# HOW TO COMPLETE THIS TASK:
The exercise calls for every entry that follows to be repeated exactly.

# MATERIAL PROVIDED:
===============

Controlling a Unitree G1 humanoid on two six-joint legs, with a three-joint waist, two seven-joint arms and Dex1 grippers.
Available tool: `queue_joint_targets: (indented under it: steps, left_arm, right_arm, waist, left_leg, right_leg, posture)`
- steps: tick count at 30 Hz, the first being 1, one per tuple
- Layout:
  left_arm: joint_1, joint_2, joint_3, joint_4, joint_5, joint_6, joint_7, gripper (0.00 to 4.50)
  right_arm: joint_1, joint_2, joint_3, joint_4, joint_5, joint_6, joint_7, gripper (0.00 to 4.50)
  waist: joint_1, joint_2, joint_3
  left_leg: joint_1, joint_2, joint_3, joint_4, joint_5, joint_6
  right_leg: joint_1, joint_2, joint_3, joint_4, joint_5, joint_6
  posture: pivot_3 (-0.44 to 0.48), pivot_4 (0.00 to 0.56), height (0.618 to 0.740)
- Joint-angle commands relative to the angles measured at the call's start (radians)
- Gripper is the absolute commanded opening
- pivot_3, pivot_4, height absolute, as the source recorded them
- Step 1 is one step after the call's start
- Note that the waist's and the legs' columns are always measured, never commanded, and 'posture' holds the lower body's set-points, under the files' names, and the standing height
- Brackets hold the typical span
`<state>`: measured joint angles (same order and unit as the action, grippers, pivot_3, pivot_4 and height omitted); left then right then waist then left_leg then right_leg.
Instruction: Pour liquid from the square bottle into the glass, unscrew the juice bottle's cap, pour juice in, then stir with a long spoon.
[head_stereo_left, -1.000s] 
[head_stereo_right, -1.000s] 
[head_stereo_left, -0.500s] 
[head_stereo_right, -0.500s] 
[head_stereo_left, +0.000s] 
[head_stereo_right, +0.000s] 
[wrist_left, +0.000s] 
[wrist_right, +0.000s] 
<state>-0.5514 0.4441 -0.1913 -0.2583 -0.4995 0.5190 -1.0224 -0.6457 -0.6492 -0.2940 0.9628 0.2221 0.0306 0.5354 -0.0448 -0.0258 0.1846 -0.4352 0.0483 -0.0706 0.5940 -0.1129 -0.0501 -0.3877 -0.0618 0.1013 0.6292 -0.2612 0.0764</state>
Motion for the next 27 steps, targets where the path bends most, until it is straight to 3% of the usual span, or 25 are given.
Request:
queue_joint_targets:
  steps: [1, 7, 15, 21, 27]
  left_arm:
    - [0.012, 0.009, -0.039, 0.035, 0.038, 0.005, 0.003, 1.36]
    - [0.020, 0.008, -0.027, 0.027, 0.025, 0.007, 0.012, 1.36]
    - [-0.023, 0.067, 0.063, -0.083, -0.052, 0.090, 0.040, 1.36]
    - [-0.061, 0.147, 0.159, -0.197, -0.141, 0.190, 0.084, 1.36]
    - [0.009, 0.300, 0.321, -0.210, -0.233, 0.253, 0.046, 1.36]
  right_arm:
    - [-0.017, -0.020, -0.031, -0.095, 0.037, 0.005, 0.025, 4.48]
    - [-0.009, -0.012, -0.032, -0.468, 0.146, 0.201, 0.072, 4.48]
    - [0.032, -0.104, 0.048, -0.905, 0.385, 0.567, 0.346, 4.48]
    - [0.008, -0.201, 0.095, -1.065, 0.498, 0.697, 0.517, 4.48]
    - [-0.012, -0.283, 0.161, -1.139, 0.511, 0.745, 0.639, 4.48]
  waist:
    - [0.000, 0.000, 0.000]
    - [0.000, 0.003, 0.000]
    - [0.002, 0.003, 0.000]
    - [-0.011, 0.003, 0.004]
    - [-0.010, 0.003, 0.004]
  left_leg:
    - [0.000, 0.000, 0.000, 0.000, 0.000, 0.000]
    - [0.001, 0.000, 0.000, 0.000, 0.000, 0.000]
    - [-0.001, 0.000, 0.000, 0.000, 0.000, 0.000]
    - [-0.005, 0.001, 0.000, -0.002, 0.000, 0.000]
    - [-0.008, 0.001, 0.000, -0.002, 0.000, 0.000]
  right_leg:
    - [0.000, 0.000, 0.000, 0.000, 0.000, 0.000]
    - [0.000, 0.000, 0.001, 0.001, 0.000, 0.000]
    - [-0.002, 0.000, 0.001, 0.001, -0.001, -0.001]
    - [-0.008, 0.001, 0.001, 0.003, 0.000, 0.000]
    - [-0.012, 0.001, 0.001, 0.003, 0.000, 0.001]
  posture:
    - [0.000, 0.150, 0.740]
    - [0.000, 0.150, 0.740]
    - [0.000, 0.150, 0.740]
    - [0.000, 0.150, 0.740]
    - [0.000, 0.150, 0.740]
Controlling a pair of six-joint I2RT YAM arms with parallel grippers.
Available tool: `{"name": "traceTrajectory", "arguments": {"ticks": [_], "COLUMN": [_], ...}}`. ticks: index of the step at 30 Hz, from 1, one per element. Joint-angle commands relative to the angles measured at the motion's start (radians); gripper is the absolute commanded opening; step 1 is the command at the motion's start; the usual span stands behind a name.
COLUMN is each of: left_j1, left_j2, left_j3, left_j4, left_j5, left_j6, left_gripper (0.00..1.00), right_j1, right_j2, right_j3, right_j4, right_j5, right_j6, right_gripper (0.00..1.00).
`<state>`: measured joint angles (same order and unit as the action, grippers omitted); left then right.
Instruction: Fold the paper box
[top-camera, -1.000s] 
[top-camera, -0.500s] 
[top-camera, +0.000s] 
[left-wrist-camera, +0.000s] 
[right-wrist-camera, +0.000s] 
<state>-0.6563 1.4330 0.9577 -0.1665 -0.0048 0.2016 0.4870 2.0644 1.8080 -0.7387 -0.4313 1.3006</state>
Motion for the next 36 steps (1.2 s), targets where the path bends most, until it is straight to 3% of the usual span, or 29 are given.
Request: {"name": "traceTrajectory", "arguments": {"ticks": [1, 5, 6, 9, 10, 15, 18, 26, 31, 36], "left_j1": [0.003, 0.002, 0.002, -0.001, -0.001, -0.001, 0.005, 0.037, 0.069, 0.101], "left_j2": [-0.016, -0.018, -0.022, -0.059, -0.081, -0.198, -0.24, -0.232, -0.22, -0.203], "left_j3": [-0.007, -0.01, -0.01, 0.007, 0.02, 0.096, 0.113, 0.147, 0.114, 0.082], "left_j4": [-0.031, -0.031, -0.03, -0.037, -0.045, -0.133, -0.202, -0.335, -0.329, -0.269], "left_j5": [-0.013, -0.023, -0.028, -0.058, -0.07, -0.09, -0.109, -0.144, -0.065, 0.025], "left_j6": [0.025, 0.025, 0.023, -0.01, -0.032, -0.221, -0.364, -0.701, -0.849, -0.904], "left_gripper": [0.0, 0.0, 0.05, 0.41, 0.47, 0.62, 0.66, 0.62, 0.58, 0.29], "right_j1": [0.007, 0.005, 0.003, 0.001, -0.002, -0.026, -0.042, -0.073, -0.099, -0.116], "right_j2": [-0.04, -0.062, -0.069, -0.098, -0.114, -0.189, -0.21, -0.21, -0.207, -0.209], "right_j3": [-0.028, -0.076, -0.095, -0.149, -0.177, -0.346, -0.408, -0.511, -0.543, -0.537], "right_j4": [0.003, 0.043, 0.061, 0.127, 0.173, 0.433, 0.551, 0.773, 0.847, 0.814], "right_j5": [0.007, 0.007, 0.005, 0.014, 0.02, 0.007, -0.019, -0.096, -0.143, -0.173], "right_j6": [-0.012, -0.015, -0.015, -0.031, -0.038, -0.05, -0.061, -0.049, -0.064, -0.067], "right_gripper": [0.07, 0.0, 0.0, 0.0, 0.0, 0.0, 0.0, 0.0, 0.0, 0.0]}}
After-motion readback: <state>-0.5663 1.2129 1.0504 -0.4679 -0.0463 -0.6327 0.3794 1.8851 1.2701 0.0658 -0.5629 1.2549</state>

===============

# WRITTEN REPLY:
Controlling a Unitree G1 humanoid on two six-joint legs, with a three-joint waist, two seven-joint arms and Dex1 grippers.
Available tool: `queue_joint_targets: (indented under it: steps, left_arm, right_arm, waist, left_leg, right_leg, posture)`
- steps: tick count at 30 Hz, the first being 1, one per tuple
- Layout:
  left_arm: joint_1, joint_2, joint_3, joint_4, joint_5, joint_6, joint_7, gripper (0.00 to 4.50)
  right_arm: joint_1, joint_2, joint_3, joint_4, joint_5, joint_6, joint_7, gripper (0.00 to 4.50)
  waist: joint_1, joint_2, joint_3
  left_leg: joint_1, joint_2, joint_3, joint_4, joint_5, joint_6
  right_leg: joint_1, joint_2, joint_3, joint_4, joint_5, joint_6
  posture: pivot_3 (-0.44 to 0.48), pivot_4 (0.00 to 0.56), height (0.618 to 0.740)
- Joint-angle commands relative to the angles measured at the call's start (radians)
- Gripper is the absolute commanded opening
- pivot_3, pivot_4, height absolute, as the source recorded them
- Step 1 is one step after the call's start
- Note that the waist's and the legs' columns are always measured, never commanded, and 'posture' holds the lower body's set-points, under the files' names, and the standing height
- Brackets hold the typical span
`<state>`: measured joint angles (same order and unit as the action, grippers, pivot_3, pivot_4 and height omitted); left then right then waist then left_leg then right_leg.
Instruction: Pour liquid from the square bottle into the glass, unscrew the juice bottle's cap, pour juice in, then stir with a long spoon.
[head_stereo_left, -1.000s] 
[head_stereo_right, -1.000s] 
[head_stereo_left, -0.500s] 
[head_stereo_right, -0.500s] 
[head_stereo_left, +0.000s] 
[head_stereo_right, +0.000s] 
[wrist_left, +0.000s] 
[wrist_right, +0.000s] 
<state>-0.5514 0.4441 -0.1913 -0.2583 -0.4995 0.5190 -1.0224 -0.6457 -0.6492 -0.2940 0.9628 0.2221 0.0306 0.5354 -0.0448 -0.0258 0.1846 -0.4352 0.0483 -0.0706 0.5940 -0.1129 -0.0501 -0.3877 -0.0618 0.1013 0.6292 -0.2612 0.0764</state>
Motion for the next 27 steps, targets where the path bends most, until it is straight to 3% of the usual span, or 25 are given.
Request:
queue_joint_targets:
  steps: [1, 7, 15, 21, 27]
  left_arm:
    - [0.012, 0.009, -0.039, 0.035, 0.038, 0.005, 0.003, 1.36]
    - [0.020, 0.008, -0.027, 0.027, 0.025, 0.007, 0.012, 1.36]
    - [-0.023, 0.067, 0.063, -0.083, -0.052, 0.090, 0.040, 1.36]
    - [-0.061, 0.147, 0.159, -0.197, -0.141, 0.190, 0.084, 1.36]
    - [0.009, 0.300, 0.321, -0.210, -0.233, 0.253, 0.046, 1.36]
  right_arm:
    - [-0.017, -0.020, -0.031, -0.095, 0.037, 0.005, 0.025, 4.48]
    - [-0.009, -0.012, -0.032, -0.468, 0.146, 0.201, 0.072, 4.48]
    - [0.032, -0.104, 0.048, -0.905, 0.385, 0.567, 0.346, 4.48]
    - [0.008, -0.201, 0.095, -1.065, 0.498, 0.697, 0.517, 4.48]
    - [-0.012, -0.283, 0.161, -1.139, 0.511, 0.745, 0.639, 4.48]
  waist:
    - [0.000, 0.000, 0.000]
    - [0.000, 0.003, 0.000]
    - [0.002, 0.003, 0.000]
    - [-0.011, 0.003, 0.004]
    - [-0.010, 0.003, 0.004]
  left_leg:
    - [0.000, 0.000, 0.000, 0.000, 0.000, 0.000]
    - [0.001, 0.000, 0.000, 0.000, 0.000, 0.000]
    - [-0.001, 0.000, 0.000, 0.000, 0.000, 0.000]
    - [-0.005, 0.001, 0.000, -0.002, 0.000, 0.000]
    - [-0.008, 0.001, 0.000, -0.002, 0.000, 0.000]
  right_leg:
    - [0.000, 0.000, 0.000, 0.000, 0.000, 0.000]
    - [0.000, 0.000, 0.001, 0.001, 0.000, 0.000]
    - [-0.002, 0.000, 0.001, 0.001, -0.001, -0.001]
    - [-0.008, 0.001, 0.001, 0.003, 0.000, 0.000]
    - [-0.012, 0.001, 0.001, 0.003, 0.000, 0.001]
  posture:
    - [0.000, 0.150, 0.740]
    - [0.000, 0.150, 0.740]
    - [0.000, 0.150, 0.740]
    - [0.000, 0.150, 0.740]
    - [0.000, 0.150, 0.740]
Controlling a pair of six-joint I2RT YAM arms with parallel grippers.
Available tool: `{"name": "traceTrajectory", "arguments": {"ticks": [_], "COLUMN": [_], ...}}`. ticks: index of the step at 30 Hz, from 1, one per element. Joint-angle commands relative to the angles measured at the motion's start (radians); gripper is the absolute commanded opening; step 1 is the command at the motion's start; the usual span stands behind a name.
COLUMN is each of: left_j1, left_j2, left_j3, left_j4, left_j5, left_j6, left_gripper (0.00..1.00), right_j1, right_j2, right_j3, right_j4, right_j5, right_j6, right_gripper (0.00..1.00).
`<state>`: measured joint angles (same order and unit as the action, grippers omitted); left then right.
Instruction: Fold the paper box
[top-camera, -1.000s] 
[top-camera, -0.500s] 
[top-camera, +0.000s] 
[left-wrist-camera, +0.000s] 
[right-wrist-camera, +0.000s] 
<state>-0.6563 1.4330 0.9577 -0.1665 -0.0048 0.2016 0.4870 2.0644 1.8080 -0.7387 -0.4313 1.3006</state>
Motion for the next 36 steps (1.2 s), targets where the path bends most, until it is straight to 3% of the usual span, or 29 are given.
Request: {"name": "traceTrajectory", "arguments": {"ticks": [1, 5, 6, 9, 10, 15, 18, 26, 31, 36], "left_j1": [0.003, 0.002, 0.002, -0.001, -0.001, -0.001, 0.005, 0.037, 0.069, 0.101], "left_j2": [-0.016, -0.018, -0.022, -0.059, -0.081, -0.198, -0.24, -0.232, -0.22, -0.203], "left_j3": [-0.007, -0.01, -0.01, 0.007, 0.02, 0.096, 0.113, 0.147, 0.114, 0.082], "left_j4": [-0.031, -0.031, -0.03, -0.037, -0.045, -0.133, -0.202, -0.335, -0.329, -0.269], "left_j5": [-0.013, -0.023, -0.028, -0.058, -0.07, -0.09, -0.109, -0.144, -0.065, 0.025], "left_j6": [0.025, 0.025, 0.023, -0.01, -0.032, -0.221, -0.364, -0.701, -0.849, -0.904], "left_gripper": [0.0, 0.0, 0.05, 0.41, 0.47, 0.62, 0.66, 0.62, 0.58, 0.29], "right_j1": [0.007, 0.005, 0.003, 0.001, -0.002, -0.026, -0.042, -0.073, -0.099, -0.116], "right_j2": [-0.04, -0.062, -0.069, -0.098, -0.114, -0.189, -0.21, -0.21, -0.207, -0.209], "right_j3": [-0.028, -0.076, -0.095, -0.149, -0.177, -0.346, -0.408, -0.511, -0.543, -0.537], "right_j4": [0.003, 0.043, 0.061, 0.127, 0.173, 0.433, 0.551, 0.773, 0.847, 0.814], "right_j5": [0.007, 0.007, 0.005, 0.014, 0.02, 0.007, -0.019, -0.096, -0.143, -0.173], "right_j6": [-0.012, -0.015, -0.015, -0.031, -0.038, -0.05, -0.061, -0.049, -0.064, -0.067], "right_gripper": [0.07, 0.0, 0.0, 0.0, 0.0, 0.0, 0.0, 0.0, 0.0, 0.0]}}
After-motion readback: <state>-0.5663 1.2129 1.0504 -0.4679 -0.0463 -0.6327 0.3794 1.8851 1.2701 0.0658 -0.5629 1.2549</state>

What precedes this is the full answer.